James Joyce, about the time of first publication of Ulysses

In 1922 James Joyce published Ulysses, his most famous work. Prior to publication as a book, the work was serialized in The Little Review, a literary magazine. This periodical published the "Nausicäa episode," which contained a masturbation scene. Copies were mailed to potential subscribers; a girl of unknown age read it and was shocked, and a complaint was made to the Manhattan District Attorney. As the magazine could be purchased in a New York bookshop and The Little Review, the publisher, was based in the city, the local district attorney was able to prosecute in New York. Little Review publishers Margaret Caroline Anderson and Jane Heap could not argue that the chapter should be considered in light of the work as a whole, as only the offending chapter was published in the issue in question. The court convicted and fined Anderson and Heap after a trial in which one of the judges stated that the novel seemed "like the work of a disordered mind".[1] That stopped publication of Ulysses in the United States for over a decade.[2]

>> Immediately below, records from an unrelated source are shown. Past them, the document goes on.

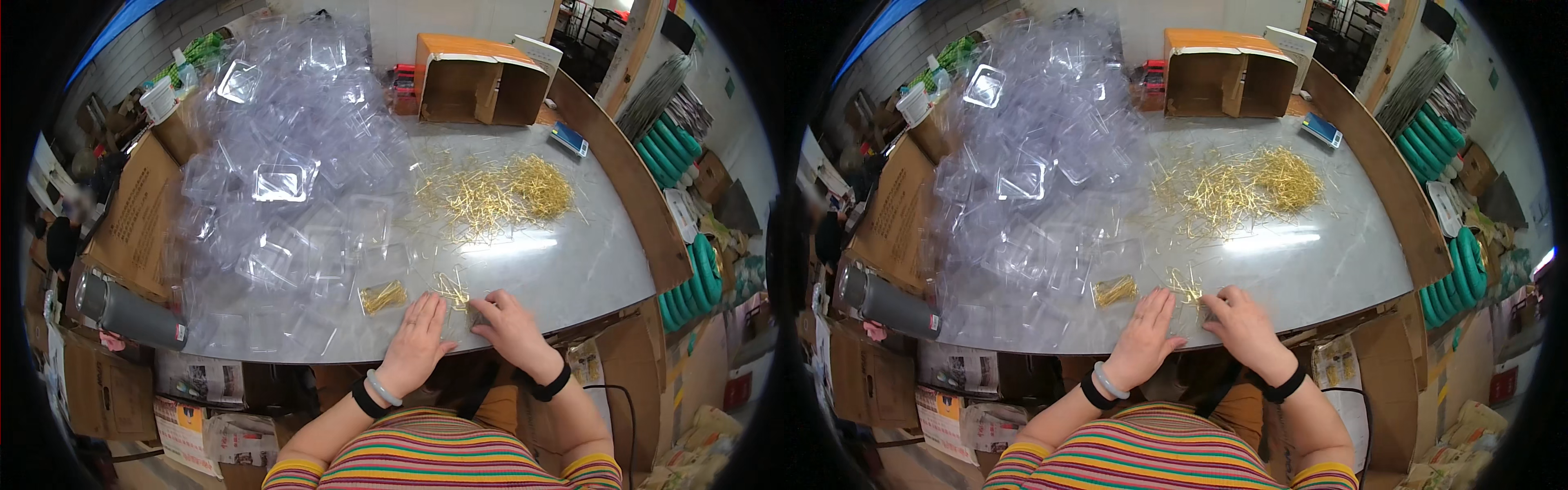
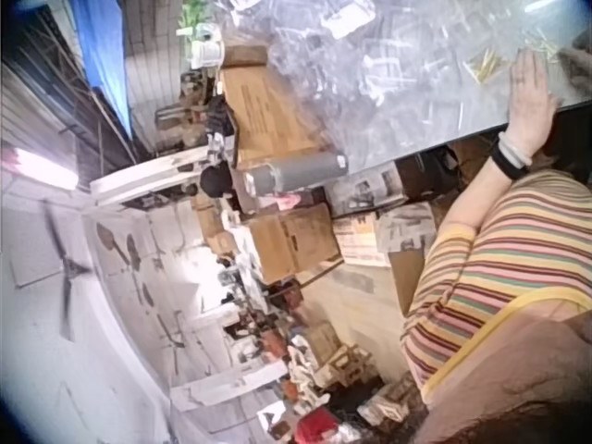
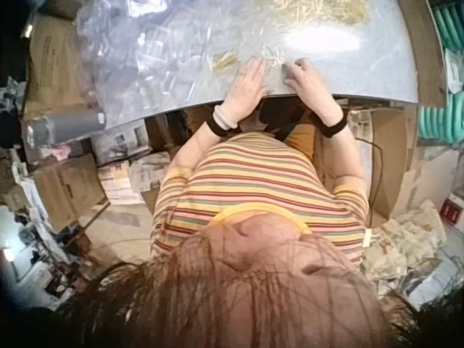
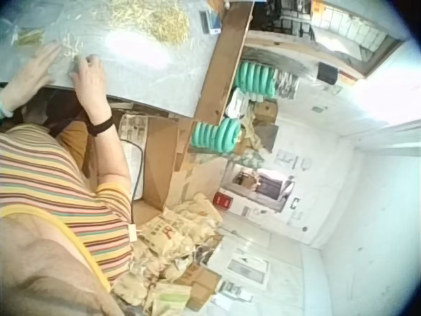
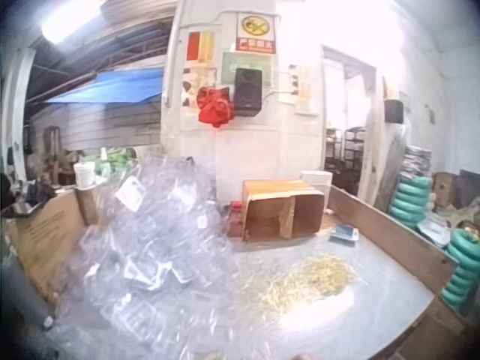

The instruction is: Organize small metal components into containers.

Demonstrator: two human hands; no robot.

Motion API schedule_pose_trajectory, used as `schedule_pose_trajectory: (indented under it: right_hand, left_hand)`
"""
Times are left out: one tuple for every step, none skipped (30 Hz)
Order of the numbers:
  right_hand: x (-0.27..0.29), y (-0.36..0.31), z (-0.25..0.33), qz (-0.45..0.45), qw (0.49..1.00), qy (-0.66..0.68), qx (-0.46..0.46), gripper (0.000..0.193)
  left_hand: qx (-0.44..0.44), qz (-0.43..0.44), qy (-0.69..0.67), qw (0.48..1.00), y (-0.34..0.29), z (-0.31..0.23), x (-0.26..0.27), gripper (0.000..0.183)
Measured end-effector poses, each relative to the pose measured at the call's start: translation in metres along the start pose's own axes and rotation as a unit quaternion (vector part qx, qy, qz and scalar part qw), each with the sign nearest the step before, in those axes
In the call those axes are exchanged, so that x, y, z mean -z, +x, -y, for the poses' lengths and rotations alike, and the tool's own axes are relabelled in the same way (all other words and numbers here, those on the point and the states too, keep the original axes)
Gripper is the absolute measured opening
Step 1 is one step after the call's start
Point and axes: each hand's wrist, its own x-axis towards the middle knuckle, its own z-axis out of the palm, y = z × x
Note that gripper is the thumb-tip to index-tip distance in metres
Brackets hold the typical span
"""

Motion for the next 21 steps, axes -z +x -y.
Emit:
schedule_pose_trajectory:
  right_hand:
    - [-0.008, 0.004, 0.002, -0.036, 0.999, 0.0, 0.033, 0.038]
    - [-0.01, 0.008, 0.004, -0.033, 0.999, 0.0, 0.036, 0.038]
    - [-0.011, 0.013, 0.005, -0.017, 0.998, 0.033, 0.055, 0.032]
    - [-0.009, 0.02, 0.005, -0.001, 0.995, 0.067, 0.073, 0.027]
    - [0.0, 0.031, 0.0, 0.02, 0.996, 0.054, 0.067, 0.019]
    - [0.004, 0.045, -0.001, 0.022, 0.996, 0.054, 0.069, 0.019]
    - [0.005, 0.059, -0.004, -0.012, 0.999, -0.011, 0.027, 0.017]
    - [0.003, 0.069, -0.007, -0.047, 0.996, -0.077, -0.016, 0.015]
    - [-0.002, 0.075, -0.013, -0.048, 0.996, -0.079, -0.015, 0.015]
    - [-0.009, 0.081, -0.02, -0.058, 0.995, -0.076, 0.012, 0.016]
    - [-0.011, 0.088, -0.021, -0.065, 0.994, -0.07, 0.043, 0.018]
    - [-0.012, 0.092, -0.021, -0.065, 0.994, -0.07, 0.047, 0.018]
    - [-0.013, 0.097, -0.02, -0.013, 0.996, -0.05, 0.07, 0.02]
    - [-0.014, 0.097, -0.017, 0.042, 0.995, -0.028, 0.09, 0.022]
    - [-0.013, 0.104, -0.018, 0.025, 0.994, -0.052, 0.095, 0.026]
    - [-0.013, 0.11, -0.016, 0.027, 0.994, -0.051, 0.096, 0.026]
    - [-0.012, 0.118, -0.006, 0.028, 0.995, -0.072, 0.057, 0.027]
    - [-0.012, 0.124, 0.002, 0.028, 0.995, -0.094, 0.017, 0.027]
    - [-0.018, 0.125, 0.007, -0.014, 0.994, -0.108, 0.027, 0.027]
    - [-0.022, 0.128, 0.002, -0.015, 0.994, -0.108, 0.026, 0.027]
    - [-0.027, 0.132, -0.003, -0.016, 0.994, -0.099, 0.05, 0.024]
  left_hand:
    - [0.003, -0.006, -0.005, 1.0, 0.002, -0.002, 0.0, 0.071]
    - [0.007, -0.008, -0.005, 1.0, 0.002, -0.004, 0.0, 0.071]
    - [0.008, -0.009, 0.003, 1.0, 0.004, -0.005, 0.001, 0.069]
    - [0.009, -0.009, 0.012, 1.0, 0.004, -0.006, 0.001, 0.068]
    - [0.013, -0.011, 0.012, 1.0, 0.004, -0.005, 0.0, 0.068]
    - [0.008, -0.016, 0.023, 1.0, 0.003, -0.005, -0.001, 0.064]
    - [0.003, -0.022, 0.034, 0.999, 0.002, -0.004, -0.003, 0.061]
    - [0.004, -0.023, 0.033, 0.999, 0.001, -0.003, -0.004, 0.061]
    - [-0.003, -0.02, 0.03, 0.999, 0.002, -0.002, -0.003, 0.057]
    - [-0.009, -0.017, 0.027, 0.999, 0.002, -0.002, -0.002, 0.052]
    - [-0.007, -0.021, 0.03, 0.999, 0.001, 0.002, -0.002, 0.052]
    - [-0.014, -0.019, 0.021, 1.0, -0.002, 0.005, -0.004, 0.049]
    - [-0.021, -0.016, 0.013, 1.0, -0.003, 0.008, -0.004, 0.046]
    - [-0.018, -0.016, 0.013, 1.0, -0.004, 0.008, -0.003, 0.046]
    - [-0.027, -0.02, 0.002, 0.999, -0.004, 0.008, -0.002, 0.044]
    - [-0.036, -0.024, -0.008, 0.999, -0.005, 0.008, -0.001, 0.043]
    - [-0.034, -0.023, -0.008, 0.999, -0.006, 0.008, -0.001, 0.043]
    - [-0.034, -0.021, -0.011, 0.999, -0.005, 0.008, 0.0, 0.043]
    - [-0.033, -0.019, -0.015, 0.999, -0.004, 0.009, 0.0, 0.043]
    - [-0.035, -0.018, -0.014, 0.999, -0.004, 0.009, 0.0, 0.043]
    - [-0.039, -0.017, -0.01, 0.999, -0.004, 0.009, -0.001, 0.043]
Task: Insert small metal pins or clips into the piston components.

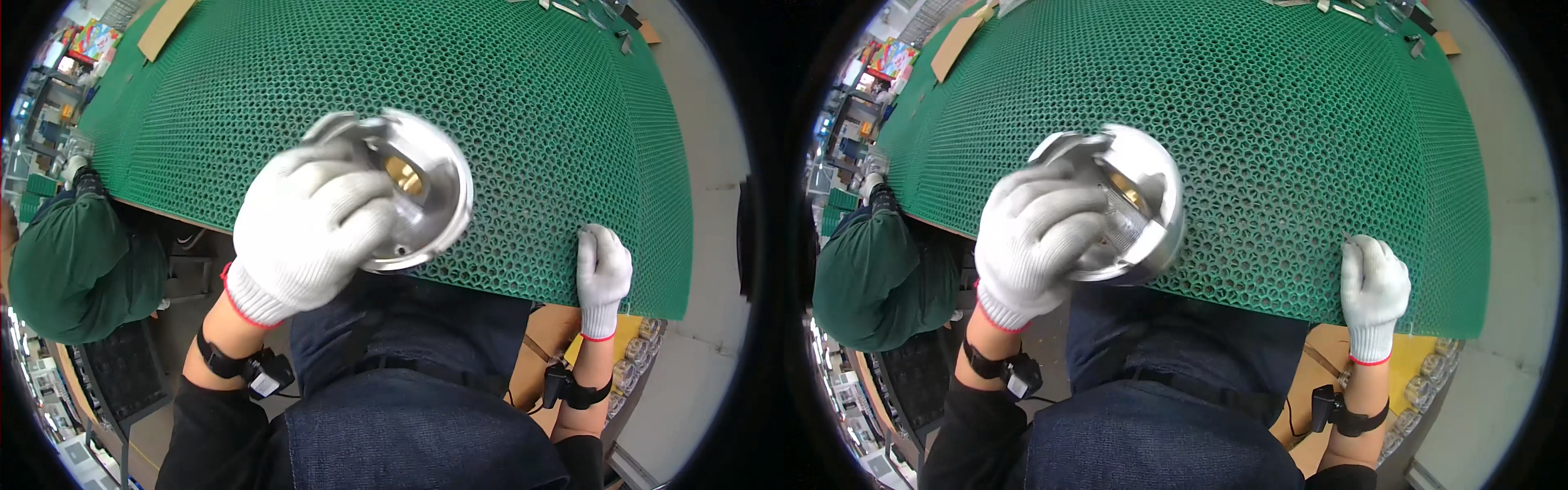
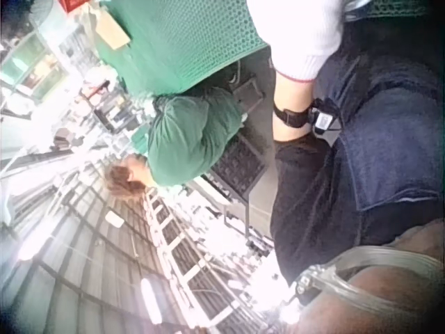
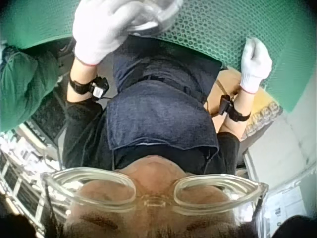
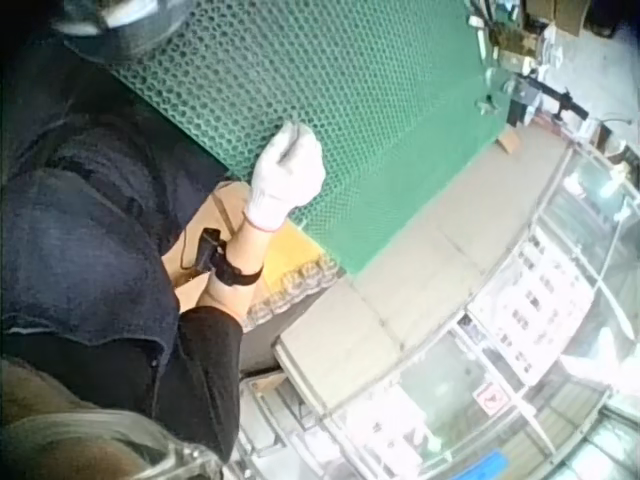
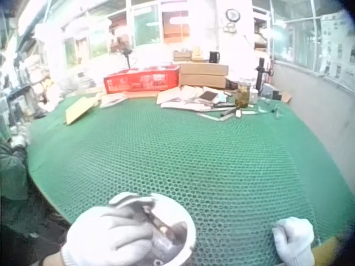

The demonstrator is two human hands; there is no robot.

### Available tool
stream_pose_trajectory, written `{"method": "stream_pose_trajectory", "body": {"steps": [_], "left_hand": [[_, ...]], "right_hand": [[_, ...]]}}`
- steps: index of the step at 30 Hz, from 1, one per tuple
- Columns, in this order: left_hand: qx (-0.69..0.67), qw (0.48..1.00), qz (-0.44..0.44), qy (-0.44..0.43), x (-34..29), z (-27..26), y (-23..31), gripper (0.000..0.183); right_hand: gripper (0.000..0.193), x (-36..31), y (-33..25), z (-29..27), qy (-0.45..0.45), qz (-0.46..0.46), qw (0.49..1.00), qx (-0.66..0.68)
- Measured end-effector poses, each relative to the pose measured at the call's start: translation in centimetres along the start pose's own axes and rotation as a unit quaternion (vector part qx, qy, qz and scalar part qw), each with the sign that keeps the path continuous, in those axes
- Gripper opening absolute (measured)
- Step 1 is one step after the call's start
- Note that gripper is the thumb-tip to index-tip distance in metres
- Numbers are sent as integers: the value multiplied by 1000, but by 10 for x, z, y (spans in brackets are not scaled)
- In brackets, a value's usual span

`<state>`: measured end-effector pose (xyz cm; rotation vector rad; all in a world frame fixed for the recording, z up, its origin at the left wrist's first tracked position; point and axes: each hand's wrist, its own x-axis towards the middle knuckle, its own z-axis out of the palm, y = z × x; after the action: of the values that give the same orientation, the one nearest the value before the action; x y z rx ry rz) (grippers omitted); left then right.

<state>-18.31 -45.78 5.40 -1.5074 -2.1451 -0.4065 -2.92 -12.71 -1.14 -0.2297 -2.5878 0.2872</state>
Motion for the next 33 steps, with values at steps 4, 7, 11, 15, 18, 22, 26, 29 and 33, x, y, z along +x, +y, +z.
{"method": "stream_pose_trajectory", "body": {"steps": [4, 7, 11, 15, 18, 22, 26, 29, 33], "left_hand": [[-68, 925, -233, 293, -27, 48, -24, 49], [-290, 911, -280, 90, -15, 42, -32, 51], [-87, 995, -38, 21, 51, 5, 11, 43], [-12, 997, -28, -70, 59, 13, 58, 42], [4, 1000, -11, -21, 56, 20, 55, 42], [7, 999, -21, -37, 66, 18, 56, 43], [-20, 995, -24, -92, 82, 25, 47, 38], [-11, 980, -53, -194, 102, 23, 40, 32], [8, 976, -20, -216, 120, 37, 27, 28]], "right_hand": [[6, 1, -3, -4, 7, -12, 1000, -20], [6, 4, -7, -11, 1, -34, 999, -8], [9, 0, -38, -21, -47, -25, 979, 197], [12, 9, -79, -22, -127, 7, 918, 375], [17, 20, -98, -25, -131, 76, 896, 418], [21, 28, -96, -24, -231, 158, 847, 451], [19, 25, -97, -21, -156, -74, 930, 325], [23, 27, -97, -26, -148, -130, 956, 218], [26, 30, -91, -34, -169, -198, 961, 87]]}}
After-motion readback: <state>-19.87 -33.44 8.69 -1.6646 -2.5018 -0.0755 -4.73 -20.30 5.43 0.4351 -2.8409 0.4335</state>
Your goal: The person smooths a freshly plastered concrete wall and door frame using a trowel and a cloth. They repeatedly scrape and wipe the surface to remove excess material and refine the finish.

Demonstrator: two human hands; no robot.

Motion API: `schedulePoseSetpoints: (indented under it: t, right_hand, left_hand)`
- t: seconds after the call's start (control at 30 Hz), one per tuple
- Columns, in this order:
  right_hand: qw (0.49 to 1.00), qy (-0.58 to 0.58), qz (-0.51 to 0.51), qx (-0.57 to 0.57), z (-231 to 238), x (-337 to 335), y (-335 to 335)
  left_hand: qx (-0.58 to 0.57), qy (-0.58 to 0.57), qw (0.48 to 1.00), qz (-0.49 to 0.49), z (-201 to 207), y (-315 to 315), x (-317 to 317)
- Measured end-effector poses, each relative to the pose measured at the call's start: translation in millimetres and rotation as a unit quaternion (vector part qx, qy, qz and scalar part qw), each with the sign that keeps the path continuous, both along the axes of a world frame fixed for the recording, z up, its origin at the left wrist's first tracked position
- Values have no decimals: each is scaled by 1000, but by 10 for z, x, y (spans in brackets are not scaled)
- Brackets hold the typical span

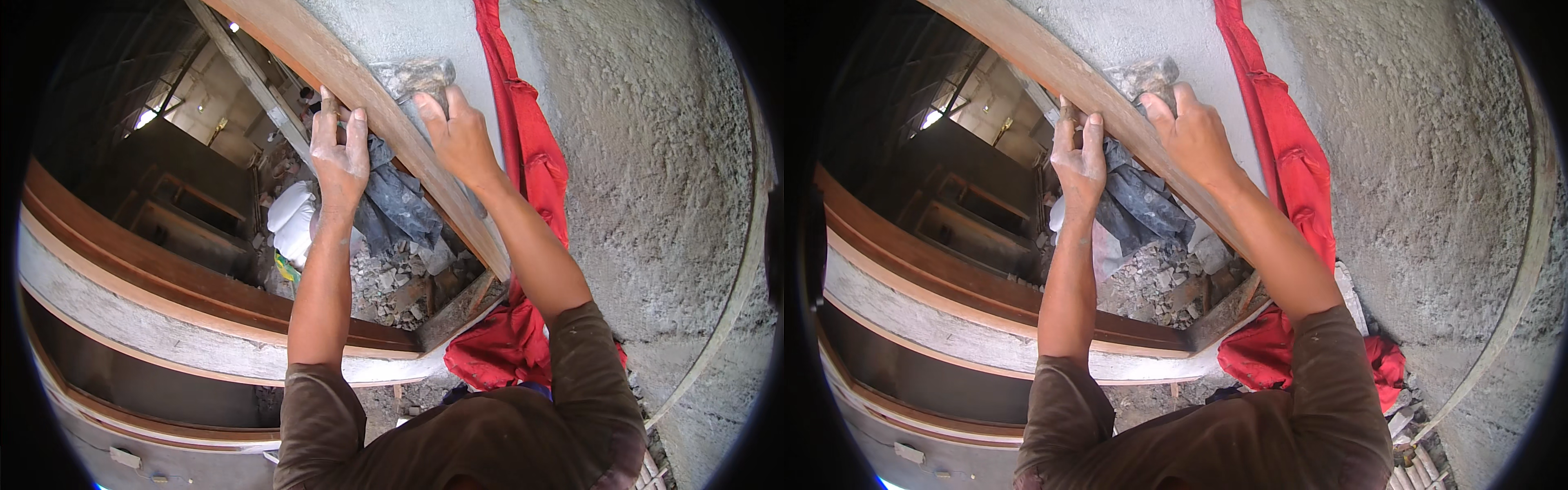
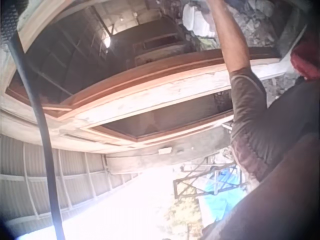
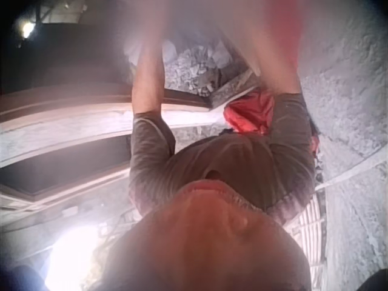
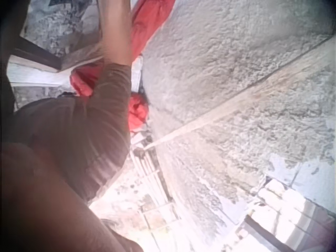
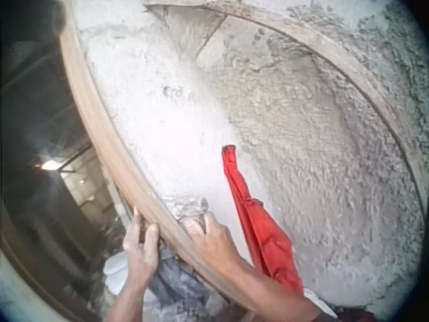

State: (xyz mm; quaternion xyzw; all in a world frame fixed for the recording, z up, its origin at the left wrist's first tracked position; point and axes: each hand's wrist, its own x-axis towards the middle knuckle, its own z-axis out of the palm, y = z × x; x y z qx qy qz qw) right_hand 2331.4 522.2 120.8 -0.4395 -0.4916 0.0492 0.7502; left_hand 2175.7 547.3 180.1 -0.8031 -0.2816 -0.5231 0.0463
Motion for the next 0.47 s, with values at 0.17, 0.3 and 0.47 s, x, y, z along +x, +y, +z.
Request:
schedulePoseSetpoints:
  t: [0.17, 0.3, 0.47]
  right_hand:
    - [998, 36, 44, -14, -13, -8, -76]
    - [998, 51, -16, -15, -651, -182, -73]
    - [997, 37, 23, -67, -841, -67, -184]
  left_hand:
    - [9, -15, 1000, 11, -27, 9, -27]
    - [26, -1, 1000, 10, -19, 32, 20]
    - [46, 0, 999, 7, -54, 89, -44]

In 1933 Random House, which had the rights to publish the entire book in the United States, decided to bring a test case to challenge the implicit ban, so as to publish the work without fear of prosecution. It therefore made an arrangement to import the edition published in France, and to have a copy seized by the U.S. Customs Service when the ship carrying the work arrived.[3] Although Customs had been told in advance of the anticipated arrival of the book, the local official declined to confiscate it, stating "everybody brings that in." He and his superior were finally convinced to seize the work. The United States Attorney then took seven months before deciding whether to proceed further. While the Assistant U.S. Attorney assigned to assess the work's obscenity felt that it was a "literary masterpiece," he also found it obscene within the meaning of the law. The office therefore decided to take action against the work under the provisions of the Tariff Act of 1930, which allowed a district attorney to bring an action for forfeiture and destruction of imported works which were obscene. This set up the test case.[4]

Trial court ruling

The seizure of the work was contested in the United States District Court in New York City. The United States, acting as libelant,[5] brought an action in rem against the book itself rather than the author or importer, a procedure in the law that Morris Ernst, attorney for the publisher, had previously asked to have inserted when the statute was passed by Congress.[6] The United States asserted that the work was obscene, therefore not importable, and subject to confiscation and destruction. Random House, as claimant and intervenor, sought a decree dismissing the action, contending that the book was not obscene and was protected by the First Amendment to the United States Constitution which protects free expression. There was no trial as such; instead the parties stipulated to the facts and made motions for the relief each sought.[7]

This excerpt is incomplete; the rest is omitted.